#### [Action item]
Select all lines holding the word "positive" from the entries that follow.

#### [Records from a data collection]

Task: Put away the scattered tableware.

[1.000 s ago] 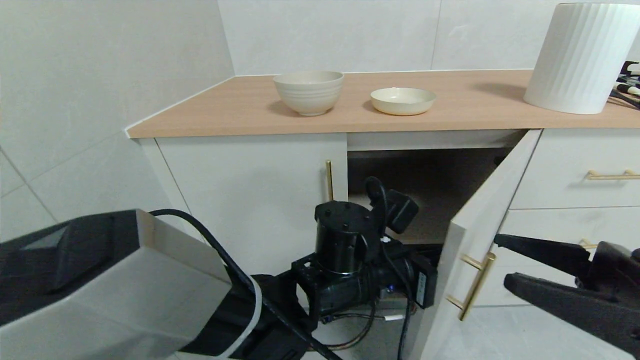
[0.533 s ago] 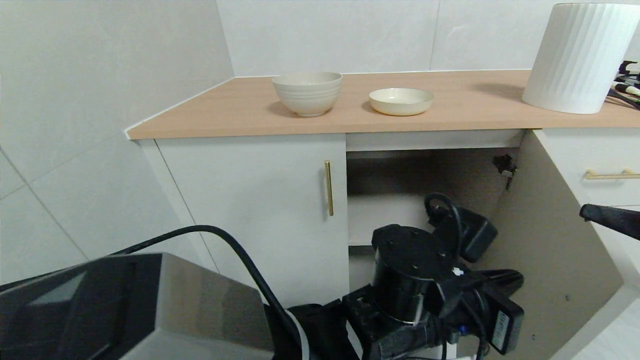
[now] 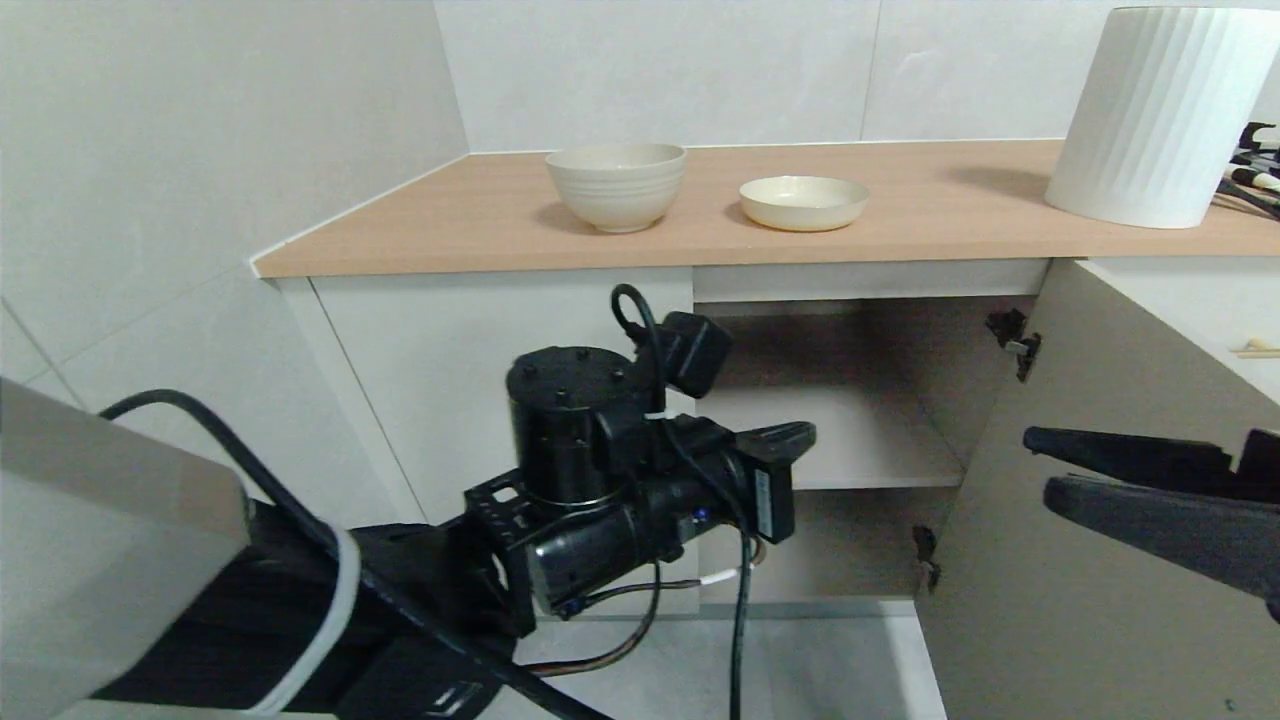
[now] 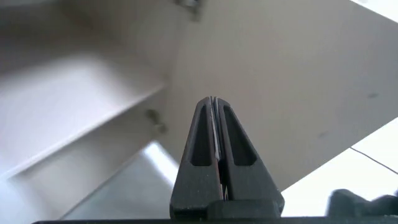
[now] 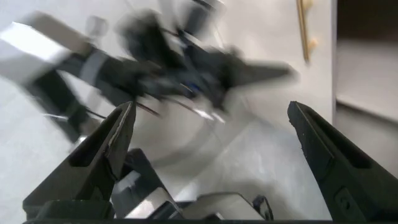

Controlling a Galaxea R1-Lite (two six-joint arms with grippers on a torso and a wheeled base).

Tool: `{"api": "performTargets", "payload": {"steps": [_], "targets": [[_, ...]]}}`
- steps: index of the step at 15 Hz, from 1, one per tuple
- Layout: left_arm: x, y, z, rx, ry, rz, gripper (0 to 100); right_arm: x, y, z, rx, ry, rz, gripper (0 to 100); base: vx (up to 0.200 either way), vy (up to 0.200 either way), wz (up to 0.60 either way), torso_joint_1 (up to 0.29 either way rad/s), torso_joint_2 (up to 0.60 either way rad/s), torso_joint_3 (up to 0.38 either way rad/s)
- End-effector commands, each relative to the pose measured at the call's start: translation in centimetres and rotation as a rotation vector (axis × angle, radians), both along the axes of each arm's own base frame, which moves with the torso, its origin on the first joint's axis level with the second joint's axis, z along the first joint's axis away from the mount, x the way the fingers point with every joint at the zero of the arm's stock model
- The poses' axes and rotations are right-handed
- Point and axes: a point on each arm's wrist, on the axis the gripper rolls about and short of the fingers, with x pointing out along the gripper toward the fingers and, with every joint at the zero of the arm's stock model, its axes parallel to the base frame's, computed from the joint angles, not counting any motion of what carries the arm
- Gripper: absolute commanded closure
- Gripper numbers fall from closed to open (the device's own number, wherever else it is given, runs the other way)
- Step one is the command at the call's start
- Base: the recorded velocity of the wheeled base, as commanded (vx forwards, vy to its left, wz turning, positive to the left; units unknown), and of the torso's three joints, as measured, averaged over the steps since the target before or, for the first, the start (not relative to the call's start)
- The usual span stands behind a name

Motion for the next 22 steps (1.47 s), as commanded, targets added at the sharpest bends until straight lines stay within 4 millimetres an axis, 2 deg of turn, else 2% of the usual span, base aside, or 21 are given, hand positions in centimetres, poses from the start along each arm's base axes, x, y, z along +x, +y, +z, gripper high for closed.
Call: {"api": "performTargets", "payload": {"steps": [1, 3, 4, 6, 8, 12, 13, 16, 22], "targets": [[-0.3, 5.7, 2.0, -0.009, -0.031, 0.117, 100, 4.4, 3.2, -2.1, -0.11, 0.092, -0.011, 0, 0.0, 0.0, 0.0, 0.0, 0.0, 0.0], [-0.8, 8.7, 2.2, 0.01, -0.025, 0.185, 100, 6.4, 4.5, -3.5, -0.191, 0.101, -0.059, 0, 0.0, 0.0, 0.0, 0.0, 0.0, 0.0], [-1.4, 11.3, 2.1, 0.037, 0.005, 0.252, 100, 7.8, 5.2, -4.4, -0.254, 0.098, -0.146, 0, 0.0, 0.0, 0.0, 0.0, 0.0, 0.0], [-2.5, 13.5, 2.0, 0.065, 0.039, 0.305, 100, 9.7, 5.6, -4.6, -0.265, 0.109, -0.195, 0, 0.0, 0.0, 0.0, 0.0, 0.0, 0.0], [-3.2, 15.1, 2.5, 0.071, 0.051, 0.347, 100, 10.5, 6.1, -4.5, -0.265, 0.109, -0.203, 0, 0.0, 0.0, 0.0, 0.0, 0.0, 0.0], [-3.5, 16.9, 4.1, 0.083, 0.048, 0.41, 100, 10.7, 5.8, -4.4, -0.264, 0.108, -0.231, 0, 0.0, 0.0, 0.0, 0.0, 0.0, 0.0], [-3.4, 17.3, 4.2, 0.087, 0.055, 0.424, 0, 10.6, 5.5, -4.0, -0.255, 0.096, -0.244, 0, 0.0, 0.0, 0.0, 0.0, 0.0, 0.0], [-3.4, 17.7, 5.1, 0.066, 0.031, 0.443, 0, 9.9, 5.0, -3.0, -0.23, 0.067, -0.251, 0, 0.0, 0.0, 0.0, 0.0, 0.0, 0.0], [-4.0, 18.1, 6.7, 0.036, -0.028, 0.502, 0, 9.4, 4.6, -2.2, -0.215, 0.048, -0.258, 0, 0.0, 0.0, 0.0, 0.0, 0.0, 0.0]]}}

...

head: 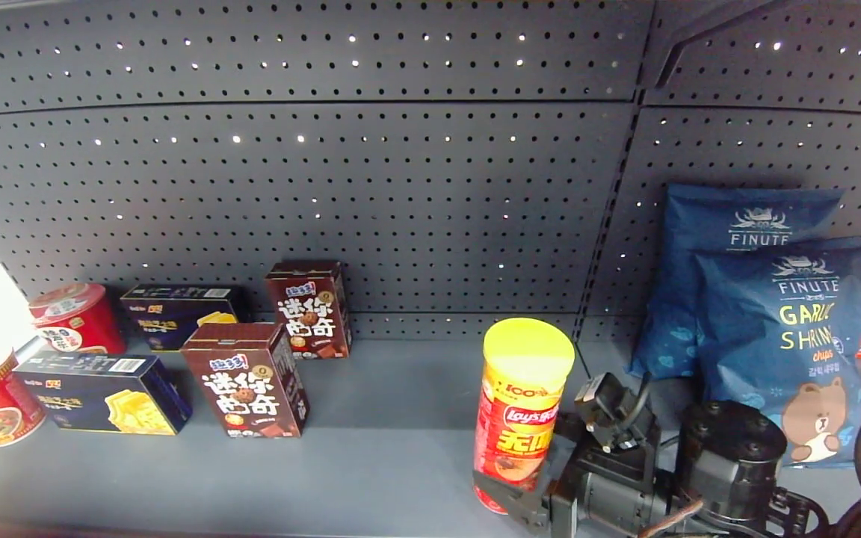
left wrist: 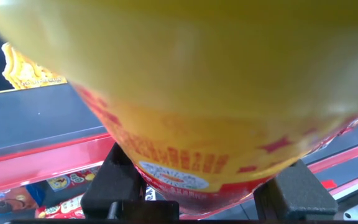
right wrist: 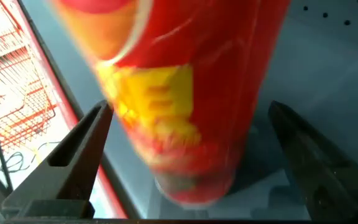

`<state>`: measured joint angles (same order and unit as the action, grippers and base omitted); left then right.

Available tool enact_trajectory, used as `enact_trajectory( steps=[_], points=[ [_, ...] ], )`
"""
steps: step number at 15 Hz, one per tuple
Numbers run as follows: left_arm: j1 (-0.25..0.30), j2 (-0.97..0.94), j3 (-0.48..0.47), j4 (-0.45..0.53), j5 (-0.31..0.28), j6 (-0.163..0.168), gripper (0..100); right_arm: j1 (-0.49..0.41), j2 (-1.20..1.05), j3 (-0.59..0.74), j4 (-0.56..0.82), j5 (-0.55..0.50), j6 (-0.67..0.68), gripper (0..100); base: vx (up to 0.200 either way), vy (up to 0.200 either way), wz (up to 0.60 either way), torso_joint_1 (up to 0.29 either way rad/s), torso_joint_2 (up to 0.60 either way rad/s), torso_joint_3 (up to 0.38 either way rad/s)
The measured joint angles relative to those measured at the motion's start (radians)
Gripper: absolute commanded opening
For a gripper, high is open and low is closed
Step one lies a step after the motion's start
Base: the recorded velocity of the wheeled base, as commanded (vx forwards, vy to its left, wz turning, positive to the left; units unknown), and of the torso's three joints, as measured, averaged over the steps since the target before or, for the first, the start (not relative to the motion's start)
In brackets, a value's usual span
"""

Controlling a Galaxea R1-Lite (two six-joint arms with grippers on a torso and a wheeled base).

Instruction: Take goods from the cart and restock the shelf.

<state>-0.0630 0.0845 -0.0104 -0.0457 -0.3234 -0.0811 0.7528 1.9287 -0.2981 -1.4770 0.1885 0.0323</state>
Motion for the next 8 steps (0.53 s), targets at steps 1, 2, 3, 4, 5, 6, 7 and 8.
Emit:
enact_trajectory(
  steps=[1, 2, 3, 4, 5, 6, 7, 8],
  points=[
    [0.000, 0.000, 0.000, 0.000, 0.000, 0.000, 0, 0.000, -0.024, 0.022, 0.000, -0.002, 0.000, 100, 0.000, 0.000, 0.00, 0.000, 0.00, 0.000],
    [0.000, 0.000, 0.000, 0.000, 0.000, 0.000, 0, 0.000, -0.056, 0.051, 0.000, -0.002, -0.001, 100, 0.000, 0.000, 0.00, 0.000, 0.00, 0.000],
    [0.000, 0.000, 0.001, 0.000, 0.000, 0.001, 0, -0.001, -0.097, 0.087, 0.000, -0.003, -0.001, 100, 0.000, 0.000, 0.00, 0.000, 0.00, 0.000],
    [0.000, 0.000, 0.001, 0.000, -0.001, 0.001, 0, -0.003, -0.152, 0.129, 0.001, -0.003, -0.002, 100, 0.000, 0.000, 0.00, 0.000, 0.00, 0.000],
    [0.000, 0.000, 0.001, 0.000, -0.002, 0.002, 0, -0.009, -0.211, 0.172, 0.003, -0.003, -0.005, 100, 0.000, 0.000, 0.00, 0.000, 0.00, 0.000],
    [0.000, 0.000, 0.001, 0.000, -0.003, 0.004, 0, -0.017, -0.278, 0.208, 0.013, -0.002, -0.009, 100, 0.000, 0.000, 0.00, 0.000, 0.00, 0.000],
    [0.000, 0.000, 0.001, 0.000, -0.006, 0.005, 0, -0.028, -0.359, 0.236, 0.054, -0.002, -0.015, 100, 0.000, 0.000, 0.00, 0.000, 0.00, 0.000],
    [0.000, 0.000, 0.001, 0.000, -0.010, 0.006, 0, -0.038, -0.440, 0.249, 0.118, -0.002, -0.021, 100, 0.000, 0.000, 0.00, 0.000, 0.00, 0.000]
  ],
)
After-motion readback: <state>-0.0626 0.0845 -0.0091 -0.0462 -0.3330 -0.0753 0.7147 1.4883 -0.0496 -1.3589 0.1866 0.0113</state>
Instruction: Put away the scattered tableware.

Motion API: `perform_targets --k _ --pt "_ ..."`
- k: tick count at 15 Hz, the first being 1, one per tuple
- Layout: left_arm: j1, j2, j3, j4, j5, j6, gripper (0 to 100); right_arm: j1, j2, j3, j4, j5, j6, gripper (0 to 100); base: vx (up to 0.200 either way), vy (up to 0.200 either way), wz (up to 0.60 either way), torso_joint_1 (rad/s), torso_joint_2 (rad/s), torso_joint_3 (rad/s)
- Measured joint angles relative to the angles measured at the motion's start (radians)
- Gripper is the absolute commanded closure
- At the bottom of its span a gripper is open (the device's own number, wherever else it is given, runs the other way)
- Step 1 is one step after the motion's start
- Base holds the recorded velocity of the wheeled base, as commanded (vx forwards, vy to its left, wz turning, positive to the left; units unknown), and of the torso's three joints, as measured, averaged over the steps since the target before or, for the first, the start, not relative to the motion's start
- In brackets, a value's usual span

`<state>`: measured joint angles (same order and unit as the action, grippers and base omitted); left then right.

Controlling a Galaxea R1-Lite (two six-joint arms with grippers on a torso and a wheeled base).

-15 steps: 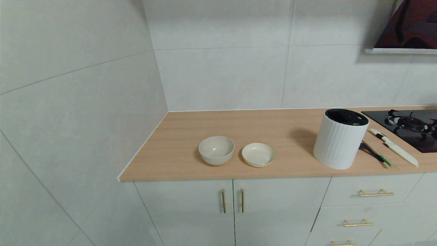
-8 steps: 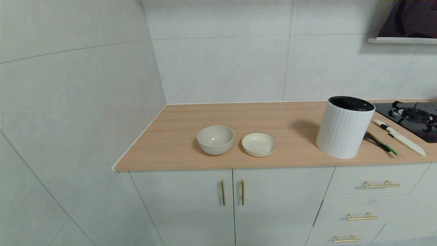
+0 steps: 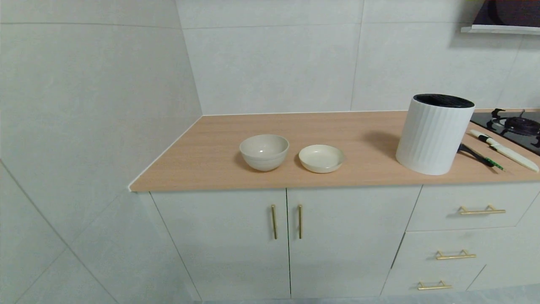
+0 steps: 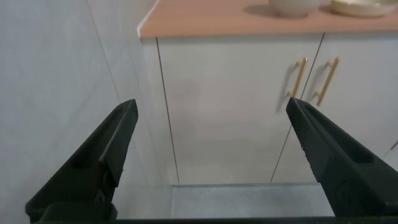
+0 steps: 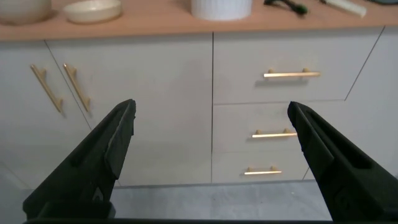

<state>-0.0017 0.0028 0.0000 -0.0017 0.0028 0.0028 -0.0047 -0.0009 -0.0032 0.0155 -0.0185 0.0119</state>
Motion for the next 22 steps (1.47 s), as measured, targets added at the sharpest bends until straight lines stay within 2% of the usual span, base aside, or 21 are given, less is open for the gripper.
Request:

#### [Response]
- Base: the recorded velocity of the wheeled base, as commanded (vx forwards, vy to its left, wz turning, positive to the left; units unknown), and of the torso's three joints, as measured, averaged over the steps since the target before or, for the first, the start (not relative to the call's start)
Base: the recorded velocity of the wheeled base, as commanded (vx forwards, vy to its left, wz turning, positive to the left; units unknown), and of the torso's three joints, as measured, averaged over the steps since the target before or, for the first, the start (not relative to the motion's start)
- Base holds the recorded velocity of the wheeled base, as commanded (vx forwards, vy to its left, wz turning, positive to the left; units unknown), and of the torso's three joints, as measured, averaged over the steps since the target before or, for the first, the start, not relative to the motion's start

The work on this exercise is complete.